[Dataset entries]

────────────────────────────────────────

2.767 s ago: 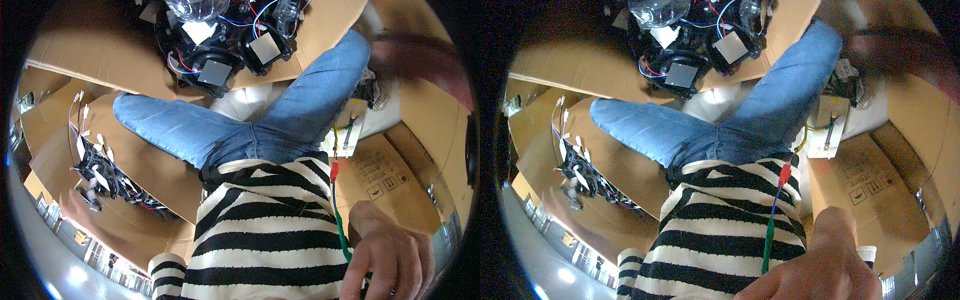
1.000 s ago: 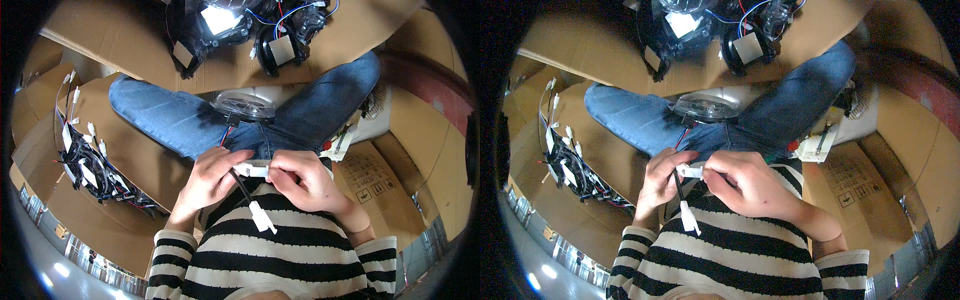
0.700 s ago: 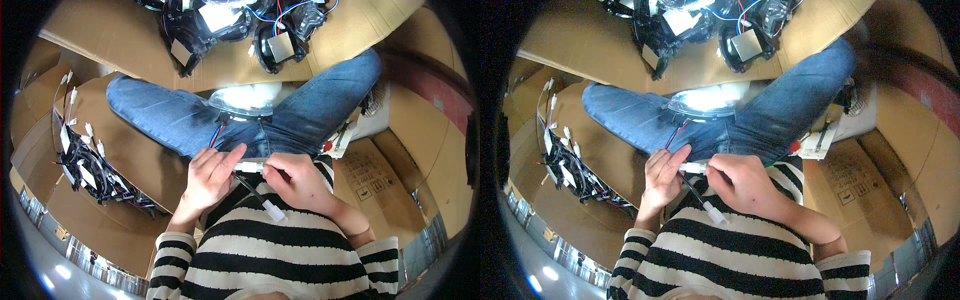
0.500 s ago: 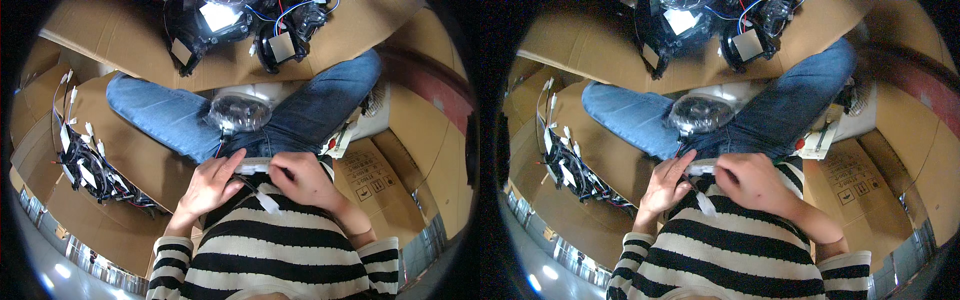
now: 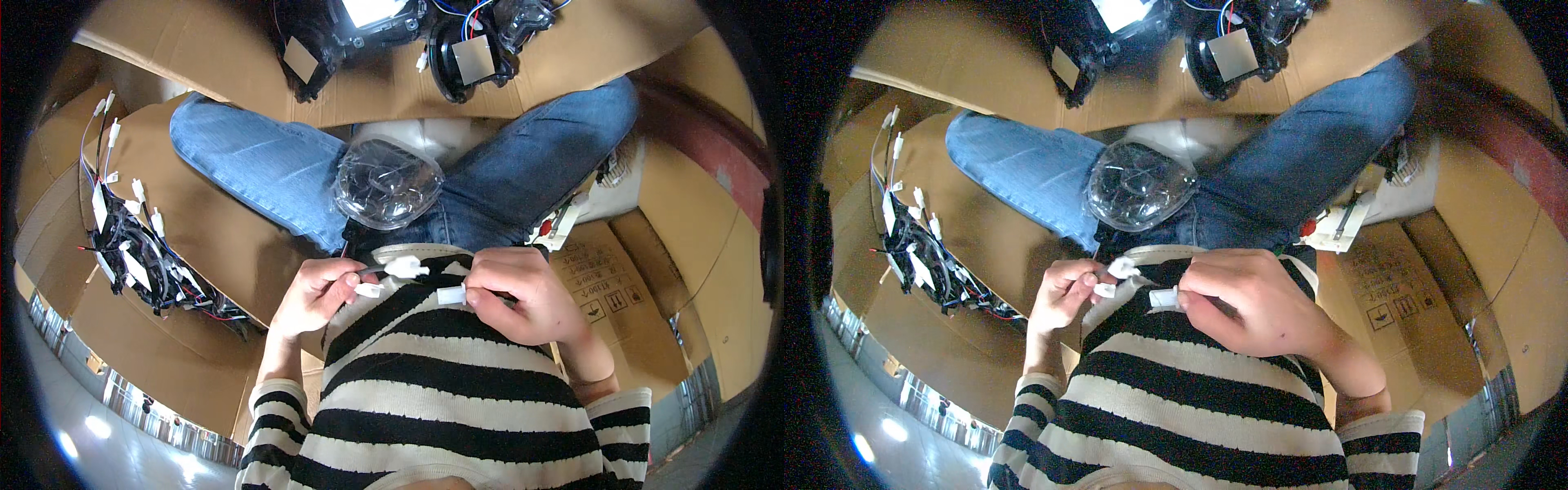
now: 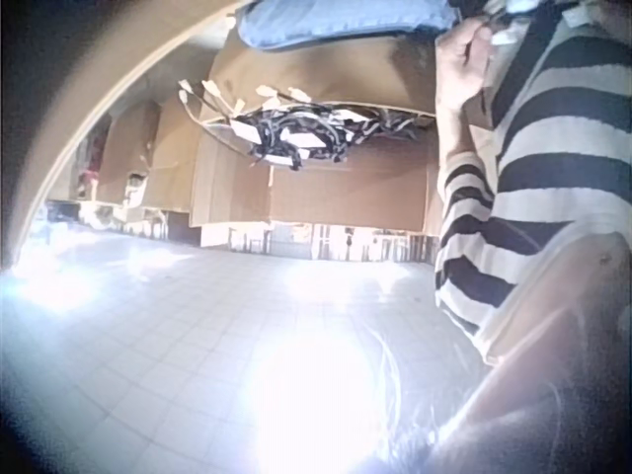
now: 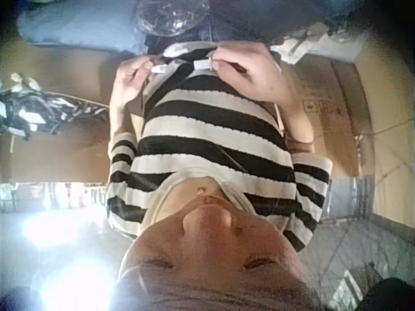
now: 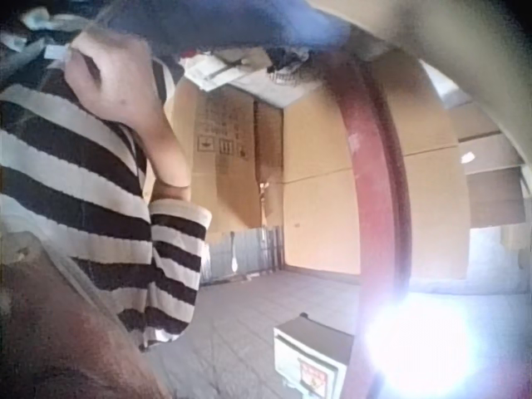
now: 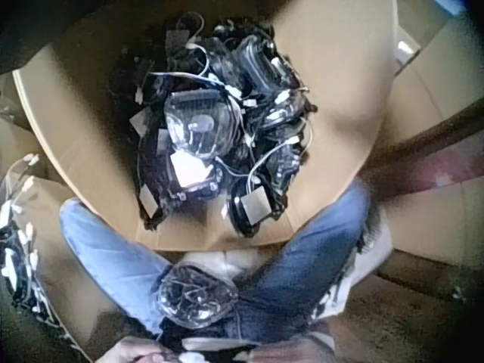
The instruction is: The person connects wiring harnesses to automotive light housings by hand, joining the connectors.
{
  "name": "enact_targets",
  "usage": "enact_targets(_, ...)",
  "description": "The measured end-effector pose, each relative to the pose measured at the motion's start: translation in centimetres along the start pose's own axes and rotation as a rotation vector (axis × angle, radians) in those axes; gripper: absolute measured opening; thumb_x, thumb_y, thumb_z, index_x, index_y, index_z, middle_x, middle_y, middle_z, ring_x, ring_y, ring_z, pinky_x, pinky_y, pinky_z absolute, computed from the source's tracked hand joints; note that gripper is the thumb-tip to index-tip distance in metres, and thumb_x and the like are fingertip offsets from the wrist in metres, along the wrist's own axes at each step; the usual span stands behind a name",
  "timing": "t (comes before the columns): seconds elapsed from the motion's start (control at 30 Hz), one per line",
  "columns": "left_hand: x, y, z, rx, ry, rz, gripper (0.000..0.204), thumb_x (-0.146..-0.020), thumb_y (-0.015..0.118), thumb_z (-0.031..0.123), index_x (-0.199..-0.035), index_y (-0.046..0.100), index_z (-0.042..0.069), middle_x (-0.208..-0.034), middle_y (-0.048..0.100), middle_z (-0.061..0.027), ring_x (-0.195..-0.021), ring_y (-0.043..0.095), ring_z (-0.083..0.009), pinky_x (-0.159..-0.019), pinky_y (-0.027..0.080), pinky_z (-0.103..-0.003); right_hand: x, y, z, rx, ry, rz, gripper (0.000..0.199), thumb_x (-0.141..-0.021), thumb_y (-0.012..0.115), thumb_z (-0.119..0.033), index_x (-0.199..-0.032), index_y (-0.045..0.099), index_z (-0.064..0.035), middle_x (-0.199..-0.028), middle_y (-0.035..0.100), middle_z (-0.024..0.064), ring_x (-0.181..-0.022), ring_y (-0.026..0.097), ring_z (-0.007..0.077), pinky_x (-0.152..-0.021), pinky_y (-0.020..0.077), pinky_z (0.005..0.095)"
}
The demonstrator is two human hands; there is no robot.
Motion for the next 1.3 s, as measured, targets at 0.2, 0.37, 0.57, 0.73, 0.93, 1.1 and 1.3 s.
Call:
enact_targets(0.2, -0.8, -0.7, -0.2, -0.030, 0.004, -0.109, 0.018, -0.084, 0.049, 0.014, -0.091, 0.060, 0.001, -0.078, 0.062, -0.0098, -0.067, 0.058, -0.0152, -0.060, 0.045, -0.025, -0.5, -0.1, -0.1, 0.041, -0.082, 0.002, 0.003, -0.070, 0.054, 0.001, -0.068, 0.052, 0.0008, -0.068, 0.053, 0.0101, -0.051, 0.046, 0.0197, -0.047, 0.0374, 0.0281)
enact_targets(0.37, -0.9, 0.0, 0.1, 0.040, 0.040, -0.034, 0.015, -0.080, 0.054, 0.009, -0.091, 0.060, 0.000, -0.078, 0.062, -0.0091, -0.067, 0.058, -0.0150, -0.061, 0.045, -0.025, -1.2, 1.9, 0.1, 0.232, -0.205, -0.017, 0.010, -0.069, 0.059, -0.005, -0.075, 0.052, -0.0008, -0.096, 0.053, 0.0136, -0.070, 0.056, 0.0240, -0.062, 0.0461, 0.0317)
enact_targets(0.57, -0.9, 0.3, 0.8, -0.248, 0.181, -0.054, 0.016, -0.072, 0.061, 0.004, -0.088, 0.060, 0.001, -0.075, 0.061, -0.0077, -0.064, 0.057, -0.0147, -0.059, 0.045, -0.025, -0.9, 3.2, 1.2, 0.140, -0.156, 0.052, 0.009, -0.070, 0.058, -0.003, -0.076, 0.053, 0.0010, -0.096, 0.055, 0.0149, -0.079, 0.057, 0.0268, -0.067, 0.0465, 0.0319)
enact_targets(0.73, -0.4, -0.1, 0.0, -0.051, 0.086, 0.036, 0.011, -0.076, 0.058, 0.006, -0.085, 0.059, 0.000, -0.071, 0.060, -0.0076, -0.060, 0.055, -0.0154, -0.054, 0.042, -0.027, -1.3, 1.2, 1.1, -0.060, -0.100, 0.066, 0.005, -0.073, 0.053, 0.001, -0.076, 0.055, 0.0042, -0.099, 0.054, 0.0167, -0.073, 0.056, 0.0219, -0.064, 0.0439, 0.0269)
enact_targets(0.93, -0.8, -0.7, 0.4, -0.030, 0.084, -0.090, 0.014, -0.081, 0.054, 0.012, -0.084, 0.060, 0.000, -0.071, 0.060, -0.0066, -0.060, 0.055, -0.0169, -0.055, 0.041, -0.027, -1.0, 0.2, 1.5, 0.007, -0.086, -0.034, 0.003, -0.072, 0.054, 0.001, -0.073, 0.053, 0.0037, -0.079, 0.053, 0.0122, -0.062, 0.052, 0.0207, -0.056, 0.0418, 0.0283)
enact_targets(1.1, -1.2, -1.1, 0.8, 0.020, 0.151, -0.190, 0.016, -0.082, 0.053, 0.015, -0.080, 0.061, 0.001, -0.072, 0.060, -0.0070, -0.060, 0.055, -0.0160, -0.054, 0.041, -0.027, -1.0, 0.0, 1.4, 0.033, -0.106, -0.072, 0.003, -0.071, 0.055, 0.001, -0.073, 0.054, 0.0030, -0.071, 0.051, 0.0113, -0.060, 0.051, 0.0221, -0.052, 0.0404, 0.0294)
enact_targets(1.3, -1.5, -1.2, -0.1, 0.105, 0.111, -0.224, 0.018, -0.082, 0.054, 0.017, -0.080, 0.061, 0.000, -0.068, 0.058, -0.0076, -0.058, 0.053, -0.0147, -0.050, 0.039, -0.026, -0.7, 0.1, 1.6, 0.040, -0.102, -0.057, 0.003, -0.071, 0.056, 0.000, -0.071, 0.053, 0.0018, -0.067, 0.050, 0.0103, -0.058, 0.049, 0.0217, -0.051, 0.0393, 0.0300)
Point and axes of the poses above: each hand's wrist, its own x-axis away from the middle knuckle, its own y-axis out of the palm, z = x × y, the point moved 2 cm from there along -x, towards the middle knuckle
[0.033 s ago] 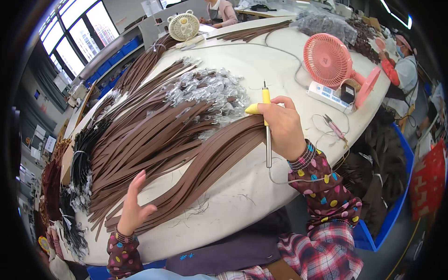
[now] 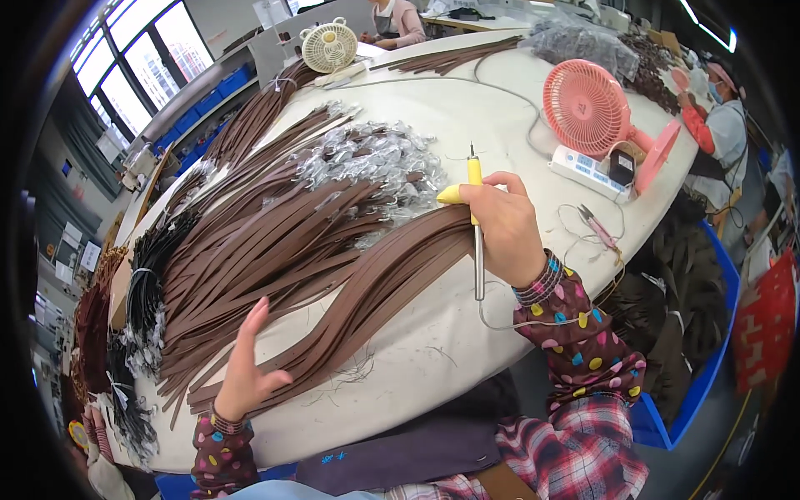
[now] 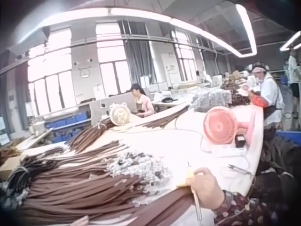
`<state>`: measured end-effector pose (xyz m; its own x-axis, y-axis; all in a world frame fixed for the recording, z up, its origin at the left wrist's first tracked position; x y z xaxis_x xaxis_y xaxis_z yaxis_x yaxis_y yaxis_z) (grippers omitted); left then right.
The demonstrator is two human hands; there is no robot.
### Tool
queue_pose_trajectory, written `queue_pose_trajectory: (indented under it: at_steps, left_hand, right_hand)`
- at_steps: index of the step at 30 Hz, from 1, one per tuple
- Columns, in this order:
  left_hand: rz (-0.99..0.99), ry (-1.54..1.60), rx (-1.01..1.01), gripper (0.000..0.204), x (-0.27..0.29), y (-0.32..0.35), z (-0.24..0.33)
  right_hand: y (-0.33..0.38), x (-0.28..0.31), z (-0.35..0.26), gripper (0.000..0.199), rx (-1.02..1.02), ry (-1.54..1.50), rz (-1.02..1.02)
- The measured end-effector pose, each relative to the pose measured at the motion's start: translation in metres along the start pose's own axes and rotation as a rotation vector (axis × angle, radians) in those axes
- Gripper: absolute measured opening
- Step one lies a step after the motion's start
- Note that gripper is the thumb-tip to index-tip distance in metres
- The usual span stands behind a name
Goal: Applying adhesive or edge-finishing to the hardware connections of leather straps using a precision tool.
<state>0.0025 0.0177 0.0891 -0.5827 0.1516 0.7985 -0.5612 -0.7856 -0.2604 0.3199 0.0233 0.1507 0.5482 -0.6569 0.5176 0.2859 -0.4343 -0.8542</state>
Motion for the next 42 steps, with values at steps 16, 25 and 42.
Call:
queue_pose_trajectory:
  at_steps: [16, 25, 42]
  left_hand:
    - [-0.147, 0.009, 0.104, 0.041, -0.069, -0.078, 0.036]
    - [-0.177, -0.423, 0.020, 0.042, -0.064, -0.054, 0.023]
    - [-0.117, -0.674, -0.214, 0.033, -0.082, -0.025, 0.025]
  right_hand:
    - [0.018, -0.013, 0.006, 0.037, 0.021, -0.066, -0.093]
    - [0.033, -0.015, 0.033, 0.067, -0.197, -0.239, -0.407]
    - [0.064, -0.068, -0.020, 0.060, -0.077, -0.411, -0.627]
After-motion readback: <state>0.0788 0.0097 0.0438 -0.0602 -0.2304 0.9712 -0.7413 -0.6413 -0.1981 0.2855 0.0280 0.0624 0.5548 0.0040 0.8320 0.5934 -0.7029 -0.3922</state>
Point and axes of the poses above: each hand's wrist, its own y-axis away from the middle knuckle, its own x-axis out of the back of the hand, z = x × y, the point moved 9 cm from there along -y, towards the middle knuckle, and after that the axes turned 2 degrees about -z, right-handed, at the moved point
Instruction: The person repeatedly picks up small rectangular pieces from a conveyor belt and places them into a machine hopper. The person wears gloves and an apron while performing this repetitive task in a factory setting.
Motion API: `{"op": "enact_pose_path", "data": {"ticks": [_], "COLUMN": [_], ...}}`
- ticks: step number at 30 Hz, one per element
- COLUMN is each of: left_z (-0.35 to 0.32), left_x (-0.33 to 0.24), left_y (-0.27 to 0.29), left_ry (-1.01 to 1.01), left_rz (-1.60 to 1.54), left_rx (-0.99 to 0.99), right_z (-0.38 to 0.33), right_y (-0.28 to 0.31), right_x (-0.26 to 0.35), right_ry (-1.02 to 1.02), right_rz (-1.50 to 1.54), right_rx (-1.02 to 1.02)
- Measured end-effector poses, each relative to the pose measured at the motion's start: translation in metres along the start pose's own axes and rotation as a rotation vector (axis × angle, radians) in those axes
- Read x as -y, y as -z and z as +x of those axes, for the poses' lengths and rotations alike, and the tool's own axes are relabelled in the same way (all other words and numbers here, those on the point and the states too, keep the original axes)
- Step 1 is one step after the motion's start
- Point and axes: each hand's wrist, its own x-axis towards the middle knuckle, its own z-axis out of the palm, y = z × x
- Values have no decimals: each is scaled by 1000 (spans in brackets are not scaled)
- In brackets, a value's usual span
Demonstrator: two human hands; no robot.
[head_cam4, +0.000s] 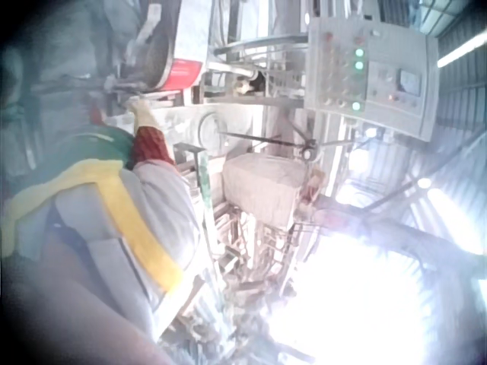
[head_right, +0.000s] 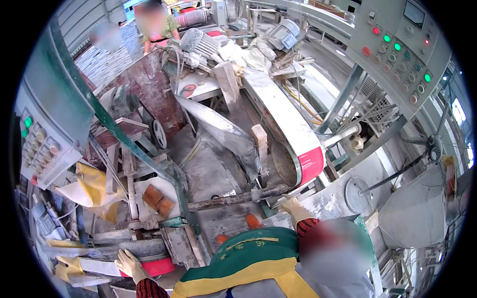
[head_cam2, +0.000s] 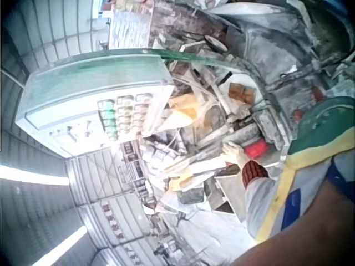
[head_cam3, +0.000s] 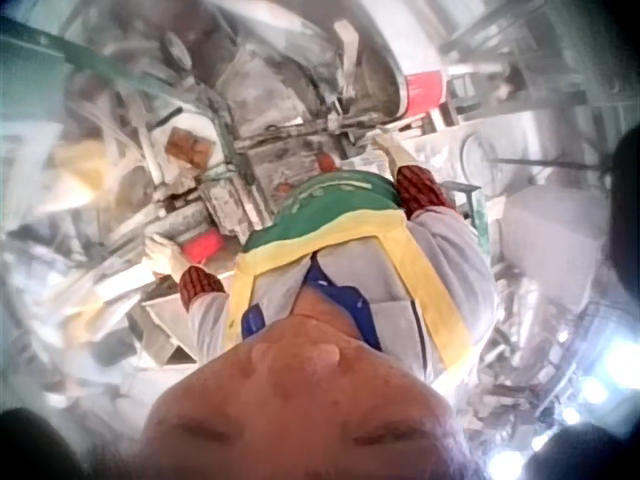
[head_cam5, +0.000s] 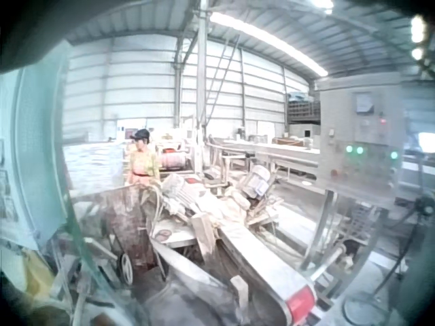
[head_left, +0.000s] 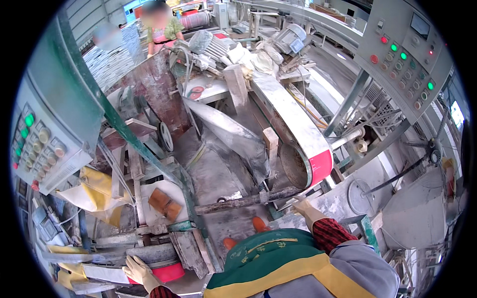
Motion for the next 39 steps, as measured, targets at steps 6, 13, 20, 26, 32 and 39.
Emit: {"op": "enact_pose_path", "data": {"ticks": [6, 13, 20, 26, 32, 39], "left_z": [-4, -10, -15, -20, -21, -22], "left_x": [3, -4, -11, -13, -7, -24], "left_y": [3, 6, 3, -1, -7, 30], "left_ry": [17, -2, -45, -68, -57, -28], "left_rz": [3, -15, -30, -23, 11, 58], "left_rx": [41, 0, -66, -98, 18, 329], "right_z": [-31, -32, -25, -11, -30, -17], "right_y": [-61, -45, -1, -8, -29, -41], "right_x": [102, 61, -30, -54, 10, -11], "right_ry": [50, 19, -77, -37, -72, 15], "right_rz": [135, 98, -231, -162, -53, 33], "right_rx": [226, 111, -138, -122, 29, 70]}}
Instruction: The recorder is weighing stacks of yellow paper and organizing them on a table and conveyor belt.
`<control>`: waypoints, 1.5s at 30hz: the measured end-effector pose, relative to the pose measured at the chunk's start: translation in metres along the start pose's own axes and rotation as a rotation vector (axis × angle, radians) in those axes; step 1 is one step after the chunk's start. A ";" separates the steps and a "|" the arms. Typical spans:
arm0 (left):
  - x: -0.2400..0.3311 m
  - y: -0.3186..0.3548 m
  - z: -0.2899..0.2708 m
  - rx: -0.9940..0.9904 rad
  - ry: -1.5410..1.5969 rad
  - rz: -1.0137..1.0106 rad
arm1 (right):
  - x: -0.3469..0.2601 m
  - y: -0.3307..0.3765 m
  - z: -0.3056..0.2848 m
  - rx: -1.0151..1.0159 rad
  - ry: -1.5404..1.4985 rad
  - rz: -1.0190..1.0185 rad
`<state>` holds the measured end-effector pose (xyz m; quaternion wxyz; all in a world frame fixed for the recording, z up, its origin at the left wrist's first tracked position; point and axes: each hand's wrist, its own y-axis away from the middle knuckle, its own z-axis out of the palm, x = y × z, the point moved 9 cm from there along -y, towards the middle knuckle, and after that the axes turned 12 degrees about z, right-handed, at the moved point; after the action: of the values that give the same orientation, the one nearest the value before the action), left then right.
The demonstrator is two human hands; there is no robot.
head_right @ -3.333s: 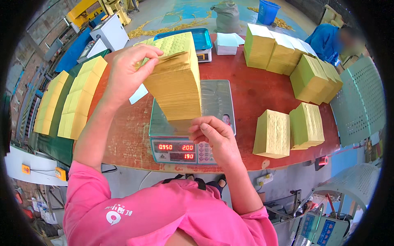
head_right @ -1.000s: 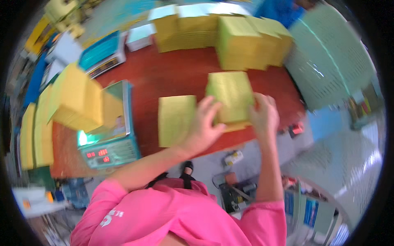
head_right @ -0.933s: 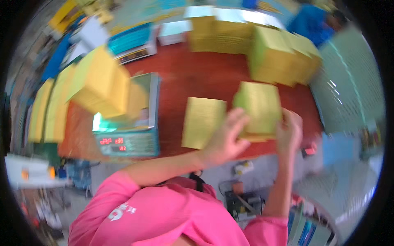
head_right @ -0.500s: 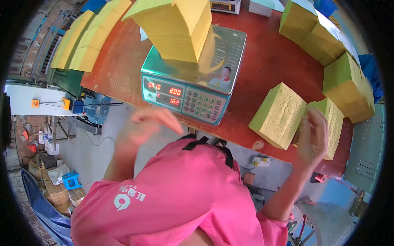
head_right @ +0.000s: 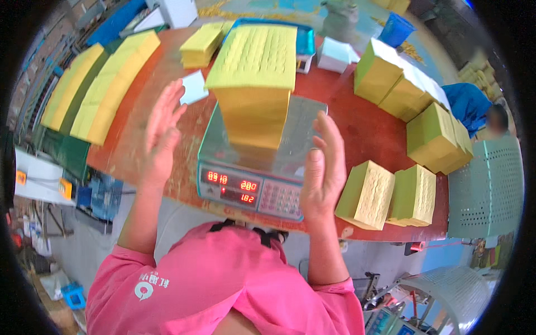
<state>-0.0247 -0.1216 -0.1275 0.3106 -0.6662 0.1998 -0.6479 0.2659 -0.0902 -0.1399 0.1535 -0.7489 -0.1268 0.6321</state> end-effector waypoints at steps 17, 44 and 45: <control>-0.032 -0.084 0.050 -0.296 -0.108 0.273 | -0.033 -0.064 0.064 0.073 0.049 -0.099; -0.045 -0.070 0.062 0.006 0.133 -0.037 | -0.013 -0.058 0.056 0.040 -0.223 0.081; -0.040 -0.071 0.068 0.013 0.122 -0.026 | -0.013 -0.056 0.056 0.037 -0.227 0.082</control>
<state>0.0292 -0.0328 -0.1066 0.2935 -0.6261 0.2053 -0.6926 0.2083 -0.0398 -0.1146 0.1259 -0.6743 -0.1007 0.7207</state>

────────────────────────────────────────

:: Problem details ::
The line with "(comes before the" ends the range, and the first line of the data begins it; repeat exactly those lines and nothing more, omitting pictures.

:: Exercise output ::
2.767 s ago: 
1.000 s ago: 
0.700 s ago: 
0.500 s ago: 
now: 
now: 
now: 
now: 
now: 
The instruction is: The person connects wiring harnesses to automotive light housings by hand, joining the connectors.
{
  "name": "enact_targets",
  "usage": "enact_targets(_, ...)",
  "description": "The measured end-effector pose, each relative to the pose measured at the motion's start: translation in centimetres along the start pose's own axes and rotation as a rotation vector (axis × angle, radians) in those axes; gripper: absolute measured opening; thumb_x, thumb_y, thumb_z, index_x, index_y, index_z, middle_x, middle_y, middle_z, ring_x, ring_y, ring_z, pinky_x, pinky_y, pinky_z absolute, computed from the source's tracked hand joints; note that gripper is the thumb-tip to index-tip distance in metres, and thumb_x and the like are fingertip offsets from the wrist in metres, along the wrist's own axes at each step; the usual span stands behind a name",
  "timing": "t (comes before the columns): seconds elapsed from the motion's start (control at 30 Hz), one per line",

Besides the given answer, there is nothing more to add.